The Report on Unidentified Flying Objects eBook

Edward J. Ruppelt
This eBook from the Gutenberg Project consists of approximately 471 pages of information about The Report on Unidentified Flying Objects.

The Report on Unidentified Flying Objects eBook

Edward J. Ruppelt
This eBook from the Gutenberg Project consists of approximately 471 pages of information about The Report on Unidentified Flying Objects.

During the early spring of 1952 reports of radar sightings increased rapidly.  Most of them came from the Air Defense Command, but a few came from other agencies.  One day, soon after the Alaskan Incident, I got a telephone call from the chief of one of the sections of a civilian experimental radar laboratory in New York State.  The people in this lab were working on the development of the latest types of radar.  Several times recently, while testing radars, they had detected unidentified targets.  To quote my caller, “Some damn odd things are happening that are beginning to worry me.”  He went on to tell how the people in his lab had checked their radars, the weather, and everything else they could think of, but they could find absolutely nothing to account for the targets; they could only conclude that they were real.  I promised him that his information would get to the right people if he’d put it in a letter and send it to ATIC.  In about a week the letter arrived—­hand-carried by no less than a general.  The general, who was from Headquarters, Air Materiel Command, had been in New York at the radar laboratory, and he had heard about the UFO reports.  He had personally checked into them because he knew that the people at the lab were some of the sharpest radar engineers in the world.  When he found out that these people had already contacted us and had prepared a report for us, he offered to hand-carry it to Wright-Patterson.

I can’t divulge how high these targets were flying or how fast they were going because it would give an indication of the performance of our latest radar, which is classified Secret.  I can say, however, that they were flying mighty high and mighty fast.

I turned the letter over to ATIC’s electronics branch, and they promised to take immediate action.  They did, and really fouled it up.  The person who received the report in the electronics branch was one of the old veterans of Projects Sign and Grudge.  He knew all about UFO’s.  He got on the phone, called the radar lab, and told the chief (a man who possibly wrote all of the textbooks this person had used in college) all about how a weather inversion can cause false targets on weather.  He was gracious enough to tell the chief of the radar lab to call if he had any more “trouble.”

We never heard from them again.  Maybe they found out what their targets were.  Or maybe they joined ranks with the airline pilot who told me that if a flying saucer flew wing tip to wing tip formation with him, he’d never tell the Air Force.

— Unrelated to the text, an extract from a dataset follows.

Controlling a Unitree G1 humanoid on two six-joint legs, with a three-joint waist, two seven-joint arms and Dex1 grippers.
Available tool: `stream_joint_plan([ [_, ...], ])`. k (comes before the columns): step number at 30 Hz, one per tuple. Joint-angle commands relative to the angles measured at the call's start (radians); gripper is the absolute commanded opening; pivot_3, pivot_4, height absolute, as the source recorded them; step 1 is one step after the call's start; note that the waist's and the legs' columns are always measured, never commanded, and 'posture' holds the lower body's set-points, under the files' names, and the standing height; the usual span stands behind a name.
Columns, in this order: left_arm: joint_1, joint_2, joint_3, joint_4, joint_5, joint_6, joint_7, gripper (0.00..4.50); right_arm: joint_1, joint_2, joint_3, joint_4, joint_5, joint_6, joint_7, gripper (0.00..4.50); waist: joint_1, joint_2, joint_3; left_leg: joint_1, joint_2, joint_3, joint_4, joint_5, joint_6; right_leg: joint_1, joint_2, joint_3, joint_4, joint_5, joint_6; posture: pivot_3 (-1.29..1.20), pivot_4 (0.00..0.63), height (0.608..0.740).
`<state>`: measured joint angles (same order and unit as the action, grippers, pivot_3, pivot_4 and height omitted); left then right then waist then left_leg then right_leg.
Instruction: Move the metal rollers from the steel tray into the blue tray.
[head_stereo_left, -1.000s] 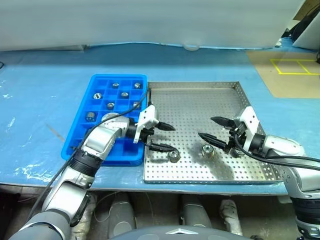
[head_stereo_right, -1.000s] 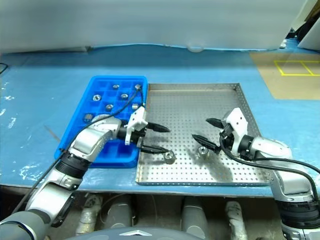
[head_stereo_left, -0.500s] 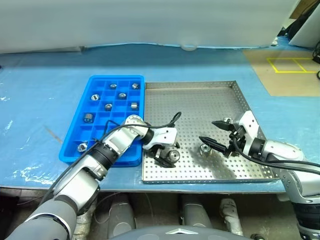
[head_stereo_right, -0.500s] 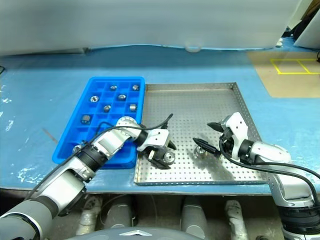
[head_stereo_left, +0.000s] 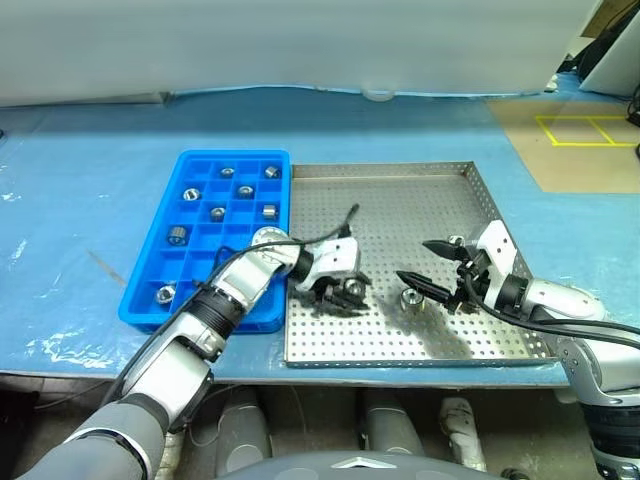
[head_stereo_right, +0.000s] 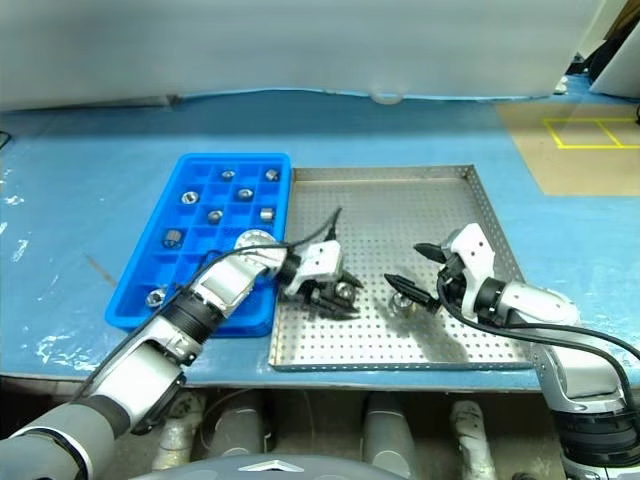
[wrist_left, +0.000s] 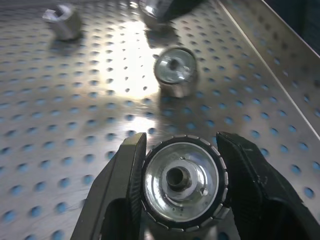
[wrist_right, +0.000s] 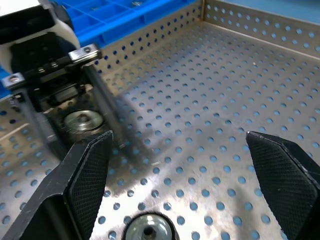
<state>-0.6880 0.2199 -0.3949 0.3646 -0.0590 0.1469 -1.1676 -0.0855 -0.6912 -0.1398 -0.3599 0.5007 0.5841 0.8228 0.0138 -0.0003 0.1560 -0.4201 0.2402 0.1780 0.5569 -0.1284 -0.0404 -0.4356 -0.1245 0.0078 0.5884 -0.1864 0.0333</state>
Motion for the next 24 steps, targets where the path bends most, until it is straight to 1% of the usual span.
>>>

In early February I made another trip to Air Defense Command Headquarters in Colorado Springs.  This time it was to present a definite plan of how ADC could assist ATIC in getting better data on UFO’s.  I briefed General Benjamin W. Chidlaw, then the Commanding General of the Air Defense Command, and his staff, telling them about our plan.  They agreed with it in principle and suggested that I work out the details with the Director of Intelligence for ADC, Brigadier General W. M. Burgess.  General Burgess designated Major Verne Sadowski of his staff to be the ADC liaison officer with Project Grudge.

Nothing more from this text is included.